• [Information supplied]
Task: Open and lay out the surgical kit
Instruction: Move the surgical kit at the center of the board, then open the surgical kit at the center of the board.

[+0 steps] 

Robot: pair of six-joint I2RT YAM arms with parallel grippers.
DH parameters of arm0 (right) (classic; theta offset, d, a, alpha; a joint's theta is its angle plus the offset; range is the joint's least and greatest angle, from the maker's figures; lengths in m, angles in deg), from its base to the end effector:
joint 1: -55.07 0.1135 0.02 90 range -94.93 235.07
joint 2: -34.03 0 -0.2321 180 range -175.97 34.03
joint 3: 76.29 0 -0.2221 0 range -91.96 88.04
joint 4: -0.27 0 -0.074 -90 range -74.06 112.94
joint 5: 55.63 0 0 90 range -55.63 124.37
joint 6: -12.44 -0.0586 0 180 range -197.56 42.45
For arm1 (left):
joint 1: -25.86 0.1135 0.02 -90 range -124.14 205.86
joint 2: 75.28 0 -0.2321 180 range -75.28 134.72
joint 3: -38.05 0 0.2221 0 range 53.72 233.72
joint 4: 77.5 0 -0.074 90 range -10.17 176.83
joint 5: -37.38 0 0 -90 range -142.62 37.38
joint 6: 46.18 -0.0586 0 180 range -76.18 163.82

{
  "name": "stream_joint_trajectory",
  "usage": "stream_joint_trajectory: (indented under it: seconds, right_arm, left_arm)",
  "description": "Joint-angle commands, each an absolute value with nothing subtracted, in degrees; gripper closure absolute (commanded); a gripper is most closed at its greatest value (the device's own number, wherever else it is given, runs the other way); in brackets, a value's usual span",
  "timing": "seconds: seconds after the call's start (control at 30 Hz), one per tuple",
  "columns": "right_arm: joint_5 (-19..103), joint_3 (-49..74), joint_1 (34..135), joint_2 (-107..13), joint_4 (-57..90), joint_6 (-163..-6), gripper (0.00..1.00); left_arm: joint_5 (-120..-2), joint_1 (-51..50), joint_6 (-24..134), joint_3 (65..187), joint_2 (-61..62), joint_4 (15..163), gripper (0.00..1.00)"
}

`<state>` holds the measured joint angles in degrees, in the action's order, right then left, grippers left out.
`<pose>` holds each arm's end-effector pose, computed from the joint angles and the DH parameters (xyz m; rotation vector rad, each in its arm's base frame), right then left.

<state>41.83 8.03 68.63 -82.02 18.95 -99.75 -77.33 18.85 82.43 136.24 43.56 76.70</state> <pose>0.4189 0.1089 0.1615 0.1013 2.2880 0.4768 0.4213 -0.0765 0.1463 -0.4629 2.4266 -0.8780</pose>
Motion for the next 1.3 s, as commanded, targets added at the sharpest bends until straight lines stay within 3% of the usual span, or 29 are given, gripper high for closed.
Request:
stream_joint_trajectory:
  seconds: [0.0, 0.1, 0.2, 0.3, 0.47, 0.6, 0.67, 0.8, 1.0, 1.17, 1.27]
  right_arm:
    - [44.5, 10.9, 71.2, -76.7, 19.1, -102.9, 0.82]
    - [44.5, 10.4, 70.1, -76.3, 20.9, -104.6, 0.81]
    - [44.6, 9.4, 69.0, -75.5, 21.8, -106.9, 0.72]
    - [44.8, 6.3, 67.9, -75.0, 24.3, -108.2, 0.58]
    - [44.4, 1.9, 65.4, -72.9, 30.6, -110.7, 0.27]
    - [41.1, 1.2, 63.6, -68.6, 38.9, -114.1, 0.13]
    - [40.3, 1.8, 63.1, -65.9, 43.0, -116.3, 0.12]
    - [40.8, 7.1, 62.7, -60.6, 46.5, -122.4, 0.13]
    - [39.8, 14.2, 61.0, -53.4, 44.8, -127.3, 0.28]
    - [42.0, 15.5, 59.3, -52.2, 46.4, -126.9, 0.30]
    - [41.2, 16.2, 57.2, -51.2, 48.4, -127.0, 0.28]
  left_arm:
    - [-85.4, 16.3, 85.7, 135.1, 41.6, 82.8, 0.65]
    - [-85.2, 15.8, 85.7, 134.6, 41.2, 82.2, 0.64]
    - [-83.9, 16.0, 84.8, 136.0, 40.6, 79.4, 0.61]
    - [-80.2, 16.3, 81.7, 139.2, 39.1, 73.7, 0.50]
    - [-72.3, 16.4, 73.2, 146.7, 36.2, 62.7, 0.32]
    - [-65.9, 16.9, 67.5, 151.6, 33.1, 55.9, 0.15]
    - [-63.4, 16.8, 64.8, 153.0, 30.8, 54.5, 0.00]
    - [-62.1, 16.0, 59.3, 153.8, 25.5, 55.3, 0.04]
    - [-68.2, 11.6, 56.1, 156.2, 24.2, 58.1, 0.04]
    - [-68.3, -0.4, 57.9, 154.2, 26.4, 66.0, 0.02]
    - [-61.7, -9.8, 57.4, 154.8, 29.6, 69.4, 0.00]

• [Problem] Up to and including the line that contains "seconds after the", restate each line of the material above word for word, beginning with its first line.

• [Expected output]
Task: Open and lay out the surgical kit
Instruction: Move the surgical kit at the center of the board, then open the surgical kit at the center of the board.

[+0 steps] 

Robot: pair of six-joint I2RT YAM arms with parallel grippers.
DH parameters of arm0 (right) (classic; theta offset, d, a, alpha; a joint's theta is its angle plus the offset; range is the joint's least and greatest angle, from the maker's figures; lengths in m, angles in deg), from its base to the end effector:
joint 1: -55.07 0.1135 0.02 90 range -94.93 235.07
joint 2: -34.03 0 -0.2321 180 range -175.97 34.03
joint 3: 76.29 0 -0.2221 0 range -91.96 88.04
joint 4: -0.27 0 -0.074 -90 range -74.06 112.94
joint 5: 55.63 0 0 90 range -55.63 124.37
joint 6: -12.44 -0.0586 0 180 range -197.56 42.45
For arm1 (left):
joint 1: -25.86 0.1135 0.02 -90 range -124.14 205.86
joint 2: 75.28 0 -0.2321 180 range -75.28 134.72
joint 3: -38.05 0 0.2221 0 range 53.72 233.72
joint 4: 77.5 0 -0.074 90 range -10.17 176.83
joint 5: -37.38 0 0 -90 range -142.62 37.38
joint 6: 46.18 -0.0586 0 180 range -76.18 163.82

{
  "name": "stream_joint_trajectory",
  "usage": "stream_joint_trajectory: (indented under it: seconds, right_arm, left_arm)",
  "description": "Joint-angle commands, each an absolute value with nothing subtracted, in degrees; gripper closure absolute (commanded); a gripper is most closed at its greatest value (the device's own number, wherever else it is given, runs the other way); in brackets, a value's usual span",
  "timing": "seconds: seconds after the call's start (control at 30 Hz), one per tuple",

No more output is given for this exercise.